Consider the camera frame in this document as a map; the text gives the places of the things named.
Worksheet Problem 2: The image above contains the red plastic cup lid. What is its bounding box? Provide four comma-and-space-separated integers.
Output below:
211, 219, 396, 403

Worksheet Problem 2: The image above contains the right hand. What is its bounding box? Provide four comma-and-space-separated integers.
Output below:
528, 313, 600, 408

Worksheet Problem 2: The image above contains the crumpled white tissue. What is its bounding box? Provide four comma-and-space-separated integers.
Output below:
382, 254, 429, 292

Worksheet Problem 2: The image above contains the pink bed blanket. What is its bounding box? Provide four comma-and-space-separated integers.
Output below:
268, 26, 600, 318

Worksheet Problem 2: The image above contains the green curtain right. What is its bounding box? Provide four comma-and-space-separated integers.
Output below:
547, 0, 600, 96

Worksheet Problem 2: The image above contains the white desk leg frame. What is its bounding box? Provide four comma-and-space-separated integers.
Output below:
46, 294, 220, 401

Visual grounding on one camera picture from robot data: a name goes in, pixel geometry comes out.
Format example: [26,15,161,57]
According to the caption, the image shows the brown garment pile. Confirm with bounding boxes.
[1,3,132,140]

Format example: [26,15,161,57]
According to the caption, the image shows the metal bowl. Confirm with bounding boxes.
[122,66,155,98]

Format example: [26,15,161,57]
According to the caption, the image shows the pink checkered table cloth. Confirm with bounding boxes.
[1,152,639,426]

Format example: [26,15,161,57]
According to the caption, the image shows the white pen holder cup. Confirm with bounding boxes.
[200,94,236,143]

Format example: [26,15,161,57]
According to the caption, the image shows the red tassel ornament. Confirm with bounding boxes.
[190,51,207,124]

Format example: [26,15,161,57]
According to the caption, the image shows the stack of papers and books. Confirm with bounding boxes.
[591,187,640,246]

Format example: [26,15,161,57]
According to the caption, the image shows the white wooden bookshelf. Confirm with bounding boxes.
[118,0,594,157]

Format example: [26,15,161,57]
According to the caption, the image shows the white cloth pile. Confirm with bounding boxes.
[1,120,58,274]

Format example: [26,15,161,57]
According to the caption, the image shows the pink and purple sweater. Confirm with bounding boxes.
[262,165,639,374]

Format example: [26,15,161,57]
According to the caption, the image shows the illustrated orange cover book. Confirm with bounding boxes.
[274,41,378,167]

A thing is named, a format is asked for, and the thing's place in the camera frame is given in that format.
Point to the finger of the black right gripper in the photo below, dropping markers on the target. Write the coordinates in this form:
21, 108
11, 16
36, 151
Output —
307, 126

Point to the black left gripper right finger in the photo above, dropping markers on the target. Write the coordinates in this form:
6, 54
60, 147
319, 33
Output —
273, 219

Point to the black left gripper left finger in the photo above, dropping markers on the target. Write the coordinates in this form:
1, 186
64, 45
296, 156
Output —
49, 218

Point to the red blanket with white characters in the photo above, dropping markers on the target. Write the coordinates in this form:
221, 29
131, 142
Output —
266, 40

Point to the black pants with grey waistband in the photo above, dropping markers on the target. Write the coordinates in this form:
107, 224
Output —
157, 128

▶ [The problem]:
Restate each record above exactly, leaving nothing out.

▶ [Result of this task]:
Consider the camera frame in this document as a map; the text gives the places of the things named.
Worksheet Problem 2: The image above contains the red plastic cup lid. What is its bounding box? Provide four comma-and-space-separated integers.
Output below:
211, 219, 396, 403

Worksheet Problem 2: The image above contains the right hand. What is its bounding box? Provide four comma-and-space-separated integers.
Output below:
528, 313, 600, 408

Worksheet Problem 2: The image above contains the crumpled white tissue. What is its bounding box? Provide four comma-and-space-separated integers.
Output below:
382, 254, 429, 292

Worksheet Problem 2: The image above contains the pink bed blanket. What is its bounding box? Provide four comma-and-space-separated integers.
Output below:
268, 26, 600, 318

Worksheet Problem 2: The image above contains the green curtain right. What is its bounding box? Provide four comma-and-space-separated integers.
Output below:
547, 0, 600, 96

Worksheet Problem 2: The image above contains the white desk leg frame. What is its bounding box? Provide four comma-and-space-separated integers.
Output below:
46, 294, 220, 401

Visual grounding on one camera picture from robot data: a name goes in, pixel geometry comes out.
Format example: [26,15,161,57]
According to the caption, the image shows the brown garment pile. Confirm with bounding boxes.
[1,3,132,140]

Format example: [26,15,161,57]
According to the caption, the image shows the metal bowl. Confirm with bounding boxes.
[122,66,155,98]

Format example: [26,15,161,57]
According to the caption, the image shows the pink checkered table cloth. Confirm with bounding boxes.
[1,152,639,426]

Format example: [26,15,161,57]
According to the caption, the image shows the white pen holder cup. Confirm with bounding boxes.
[200,94,236,143]

Format example: [26,15,161,57]
According to the caption, the image shows the red tassel ornament. Confirm with bounding boxes.
[190,51,207,124]

Format example: [26,15,161,57]
According to the caption, the image shows the stack of papers and books. Confirm with bounding boxes.
[591,187,640,246]

Format example: [26,15,161,57]
According to the caption, the image shows the white wooden bookshelf. Confirm with bounding boxes.
[118,0,594,157]

Format example: [26,15,161,57]
According to the caption, the image shows the white cloth pile. Confirm with bounding boxes.
[1,120,58,274]

Format example: [26,15,161,57]
According to the caption, the image shows the pink and purple sweater. Confirm with bounding boxes.
[262,165,639,374]

Format example: [26,15,161,57]
According to the caption, the image shows the illustrated orange cover book. Confirm with bounding boxes.
[274,41,378,167]

A thing is named, a format is asked for, and the thing's place in the camera frame is given in that format.
Point to the finger of the black right gripper in the photo below, dropping markers on the target. Write the coordinates in this form:
21, 108
11, 16
36, 151
Output —
307, 126

Point to the black left gripper right finger in the photo above, dropping markers on the target. Write the coordinates in this form:
6, 54
60, 147
319, 33
Output —
273, 219

Point to the black left gripper left finger in the photo above, dropping markers on the target. Write the coordinates in this form:
1, 186
64, 45
296, 156
Output —
49, 218

Point to the red blanket with white characters in the photo above, dropping markers on the target. Write the coordinates in this form:
221, 29
131, 142
Output —
266, 40

Point to the black pants with grey waistband in the photo above, dropping markers on the target. Write the coordinates in this form:
107, 224
Output —
157, 128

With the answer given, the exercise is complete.